Discursos


A UNIVERSIDADE ENSINA1

 

Eminente Professor Boerger.

A Universidade do Rio Grande do Sul orgulha-se de inserir vosso nome ilustre no quadro de seu corpo docente. Aliás, neste ato universitário, apenas formalizamos juridicamente uma situação de fato. Há muito, em verdade, sois através da opulência científica de vossas obras, mestre de muitos dos mestres desta universidade.

Sois um autêntico e puro exemplar de sábio. Realizastes, fecundamente, essa maravilhosa aventura da inteligência em busca da explicação, que dá ao homem a posse da sabedoria científica e filosófica. Possuis, em plenitude, os mais específicos atributos do espírito científico em seu afã de, pela observação, pela pesquisa experimental, por sua força construtiva de hipóteses e teorias, iluminar aspectos da vida, expressões da realidade, ainda envolvidas pela opacidade do mistério, ainda situadas na zona noturna do ser, ainda não batidas pela luz da explicação.
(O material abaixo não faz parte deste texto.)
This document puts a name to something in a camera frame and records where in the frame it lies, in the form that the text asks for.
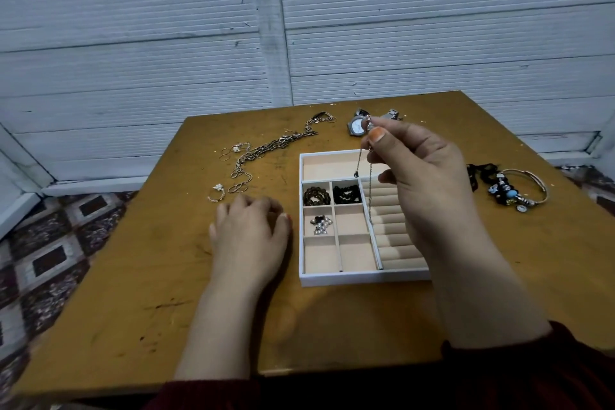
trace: wooden table
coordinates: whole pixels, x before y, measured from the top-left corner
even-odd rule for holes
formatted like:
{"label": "wooden table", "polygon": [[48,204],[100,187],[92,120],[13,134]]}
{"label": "wooden table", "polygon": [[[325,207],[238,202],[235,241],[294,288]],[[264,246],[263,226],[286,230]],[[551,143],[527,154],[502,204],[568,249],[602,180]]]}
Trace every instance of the wooden table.
{"label": "wooden table", "polygon": [[[482,182],[475,193],[490,234],[549,318],[583,342],[615,348],[615,222],[562,174],[460,92],[304,105],[190,117],[130,204],[111,240],[35,352],[15,391],[76,398],[147,391],[173,376],[197,299],[209,278],[207,195],[235,159],[236,142],[257,146],[303,129],[319,111],[337,117],[303,138],[248,163],[248,194],[271,195],[295,216],[299,153],[357,149],[346,123],[357,108],[391,107],[456,142],[467,163],[494,162],[537,173],[550,201],[521,214],[496,204]],[[531,185],[521,189],[536,194]],[[258,373],[374,367],[438,360],[445,333],[430,282],[302,288],[298,240],[266,310]]]}

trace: necklace
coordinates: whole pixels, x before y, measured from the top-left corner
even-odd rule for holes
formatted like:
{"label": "necklace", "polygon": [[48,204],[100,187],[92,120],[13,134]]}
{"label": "necklace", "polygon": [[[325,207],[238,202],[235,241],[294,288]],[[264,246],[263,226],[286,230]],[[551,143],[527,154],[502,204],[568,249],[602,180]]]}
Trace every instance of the necklace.
{"label": "necklace", "polygon": [[[367,121],[367,126],[365,128],[369,132],[374,127],[374,124],[372,123],[372,116],[368,114],[365,117],[365,120]],[[372,145],[370,145],[370,147],[367,150],[369,152],[373,151]],[[363,148],[358,150],[357,170],[354,173],[354,177],[356,179],[358,179],[358,166],[361,164],[361,153],[362,152],[363,152]],[[370,162],[370,182],[369,182],[368,185],[370,187],[370,196],[367,198],[367,210],[368,210],[369,215],[370,215],[370,224],[373,225],[373,223],[372,223],[372,163],[371,162]]]}
{"label": "necklace", "polygon": [[246,172],[243,168],[244,164],[247,161],[253,161],[254,159],[258,159],[259,157],[262,157],[265,153],[269,151],[273,151],[275,149],[280,149],[280,148],[286,148],[289,144],[291,144],[294,141],[297,141],[298,139],[303,138],[304,136],[317,135],[318,132],[312,128],[312,125],[315,125],[316,123],[320,123],[324,121],[333,123],[336,121],[336,119],[333,115],[331,115],[328,112],[325,112],[325,111],[319,112],[306,122],[302,133],[298,133],[296,131],[291,131],[291,130],[286,130],[286,132],[284,132],[285,134],[282,135],[280,138],[274,139],[273,141],[260,145],[258,148],[254,148],[252,150],[246,151],[244,154],[242,154],[239,157],[239,159],[237,159],[237,163],[235,164],[235,170],[231,173],[231,179],[236,179],[237,177],[241,175],[245,175],[246,180],[233,185],[231,188],[228,189],[228,192],[229,193],[235,193],[235,192],[243,193],[245,190],[248,189],[248,183],[252,181],[253,176],[249,172]]}

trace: left hand
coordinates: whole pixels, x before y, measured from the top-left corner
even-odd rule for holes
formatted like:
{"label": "left hand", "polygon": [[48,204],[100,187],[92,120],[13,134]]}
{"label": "left hand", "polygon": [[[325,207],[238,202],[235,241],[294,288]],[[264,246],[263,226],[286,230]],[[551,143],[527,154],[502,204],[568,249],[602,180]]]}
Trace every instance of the left hand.
{"label": "left hand", "polygon": [[[238,195],[218,205],[209,226],[213,246],[210,285],[258,297],[280,269],[292,228],[282,205],[271,198]],[[267,217],[275,218],[273,230]]]}

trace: forearm
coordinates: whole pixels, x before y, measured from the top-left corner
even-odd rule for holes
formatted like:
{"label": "forearm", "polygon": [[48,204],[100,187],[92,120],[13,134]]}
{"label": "forearm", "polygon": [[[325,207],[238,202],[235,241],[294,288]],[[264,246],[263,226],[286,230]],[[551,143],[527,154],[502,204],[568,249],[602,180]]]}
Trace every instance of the forearm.
{"label": "forearm", "polygon": [[482,349],[549,333],[541,308],[482,224],[422,247],[452,346]]}
{"label": "forearm", "polygon": [[175,379],[248,379],[257,299],[208,286],[199,301]]}

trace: jewelry tray compartment
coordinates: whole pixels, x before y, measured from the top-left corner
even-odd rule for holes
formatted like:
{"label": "jewelry tray compartment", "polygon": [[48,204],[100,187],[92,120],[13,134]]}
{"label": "jewelry tray compartment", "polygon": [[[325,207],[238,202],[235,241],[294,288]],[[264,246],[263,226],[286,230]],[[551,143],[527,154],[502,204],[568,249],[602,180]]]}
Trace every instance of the jewelry tray compartment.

Sábio consagrado no terreno da genética vegetal, sois, assim, professor de todos os que buscam devassar a escuridão da hereditariedade. Se nos empolga o espetáculo das conquistas de nossa investigação científica, encanta-nos, sobretudo, vossa esplêndida vocação de mestre, que se revela na fina urdidura pedagógica de vossos trabalhos já, hoje, clássicos. Investigações Agronômicas e Conselhos Metodológicos constituem vigorosas expressões dessa vocação docente. As­sociais, assim, à paixão da descoberta e da elaboração da cultura, própria do sábio, o amor da comunicação do saber, que caracteriza a tarefa do mestre.

Confesso-vos, sem lisonja, que lendo vossa obra Conselhos Metodológicos, experimentei algo da emoção intelectual que me inspirou a leitura da Introdução à Medicina Experimental, de Claude Bernard. Admirei, em seu autor, o cientista experimentador dublê de humanidade, inspiração no mais puro e integral humanismo.

Estais preocupado em integrar a imagem parcial dos problemas em que sois especialista consumado, no quadro de uma visão integral da vida humana. Sob esse aspecto, vossa obra é um cristalino modelo de itinerário para o pensamento contemporâneo, que padece da especialização mutiladora e do cientificismo empobrecedor.

Sublinhais em vossos Conselhos Metodológicos esta verdade salutar - que a ciência é obra não apenas da inteligência, mas da totalidade das energias que integram a pessoa humana. E, a exemplo dos grandes sábios humanistas, com modelar honestidade intelectual, apontais, com eloqüência cheia de convicção, para os limites da explicação científica e para a necessidade de superá-los, pelo uso de uma metafísica integradora do pensamento no invisível universo dos supremos valores da vida. Vosso espírito não se satisfaz, assim, com induções elementares que conduzem a explicações parciais; busca a realização das supremas induções. Conjugais, em ritmo exemplar, as exigências da análise científica com os reclamos da síntese filosófica.

Eminente Professor, outorgando-vos o título de seu Professor honoris causa, a Universidade excita, em vossa pessoa, a grandeza da vocação do sábio e confessa sua fé nos valores cuja existência condiciona e explica essa vocação.

E a Universidade, assim, cumpre sua destinação - ensina. Ela, com esta homenagem, faz, perante seus discípulos, o elogio da atitude contemplativa que, para o gênio grego, era a postura humana em que se processa a culminação dos supremos fins da vida, a divinização do pensamento que, imergindo no supremo mistério, se faz orante.

E este elogio dos que são fiéis à sua condição de seres racionais, dos que ainda sabem olhar o mistério do ser, para compreendê-­lo, para explicá-lo, dos que sabem tocar o divino dom da existência, com mãos orantes, é oportuno, necessário mesmo, neste transe histórico em que, não sei se transviadas correntes do pensamento ou pato­lógicas tendências instintivas, profanam a vida, renunciando, imbecilmente, explicá-la e adorá-la, para tão só utilizá-la, em suas expressões biológicas e elementares.

Nesta hora de black out de supremas evidências, é bom afirmar o valor positivo de vidas e de obras, como vossa vida e vossa obra, que são revelações luminosas da vocação humana para a verdade, para o bem, para a beleza, para o absoluto enfim.



1 Palavras proferidas pelo Prof. Armando Câmara em 5.10.1948, Reitor Magnífico, ao ser conferido ao cientista uruguaio Prof. Alberto Boerger o título de Professor Honoris Causa da Universidade do Rio Grande do Sul.